*Task to complete*:
Return, exactly as written, every line from the first line of the data below through the line that contains "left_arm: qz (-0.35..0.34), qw".

● ● ● ●

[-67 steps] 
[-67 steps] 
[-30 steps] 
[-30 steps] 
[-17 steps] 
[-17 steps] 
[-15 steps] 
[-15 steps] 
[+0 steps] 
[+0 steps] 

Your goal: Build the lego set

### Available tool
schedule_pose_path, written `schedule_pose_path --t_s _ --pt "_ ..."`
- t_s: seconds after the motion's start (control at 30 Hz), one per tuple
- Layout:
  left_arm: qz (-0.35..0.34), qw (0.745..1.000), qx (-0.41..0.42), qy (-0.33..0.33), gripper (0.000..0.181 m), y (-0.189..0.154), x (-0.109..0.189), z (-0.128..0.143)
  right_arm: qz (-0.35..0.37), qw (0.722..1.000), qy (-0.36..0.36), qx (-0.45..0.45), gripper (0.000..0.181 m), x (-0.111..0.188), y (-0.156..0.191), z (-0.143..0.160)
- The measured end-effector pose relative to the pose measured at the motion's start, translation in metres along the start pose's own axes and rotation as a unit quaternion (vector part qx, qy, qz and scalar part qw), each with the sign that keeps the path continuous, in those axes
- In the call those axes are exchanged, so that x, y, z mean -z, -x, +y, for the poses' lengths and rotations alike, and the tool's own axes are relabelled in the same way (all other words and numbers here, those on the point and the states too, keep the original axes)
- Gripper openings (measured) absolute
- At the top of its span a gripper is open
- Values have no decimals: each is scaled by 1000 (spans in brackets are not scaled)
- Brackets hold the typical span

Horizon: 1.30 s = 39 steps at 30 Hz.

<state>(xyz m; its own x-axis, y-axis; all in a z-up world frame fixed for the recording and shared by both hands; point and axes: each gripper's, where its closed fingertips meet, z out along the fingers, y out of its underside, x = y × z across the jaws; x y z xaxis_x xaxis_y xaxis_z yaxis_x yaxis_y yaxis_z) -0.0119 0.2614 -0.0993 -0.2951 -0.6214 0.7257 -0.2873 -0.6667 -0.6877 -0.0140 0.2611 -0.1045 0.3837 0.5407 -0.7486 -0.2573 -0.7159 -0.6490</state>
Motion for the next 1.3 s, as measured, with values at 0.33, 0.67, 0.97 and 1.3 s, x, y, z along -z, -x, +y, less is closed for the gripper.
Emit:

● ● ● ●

*Problem solution*:
[-67 steps] 
[-67 steps] 
[-30 steps] 
[-30 steps] 
[-17 steps] 
[-17 steps] 
[-15 steps] 
[-15 steps] 
[+0 steps] 
[+0 steps] 

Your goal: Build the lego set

### Available tool
schedule_pose_path, written `schedule_pose_path --t_s _ --pt "_ ..."`
- t_s: seconds after the motion's start (control at 30 Hz), one per tuple
- Layout:
  left_arm: qz (-0.35..0.34), qw (0.745..1.000), qx (-0.41..0.42), qy (-0.33..0.33), gripper (0.000..0.181 m), y (-0.189..0.154), x (-0.109..0.189), z (-0.128..0.143)

Fully answered, the exercise is complete.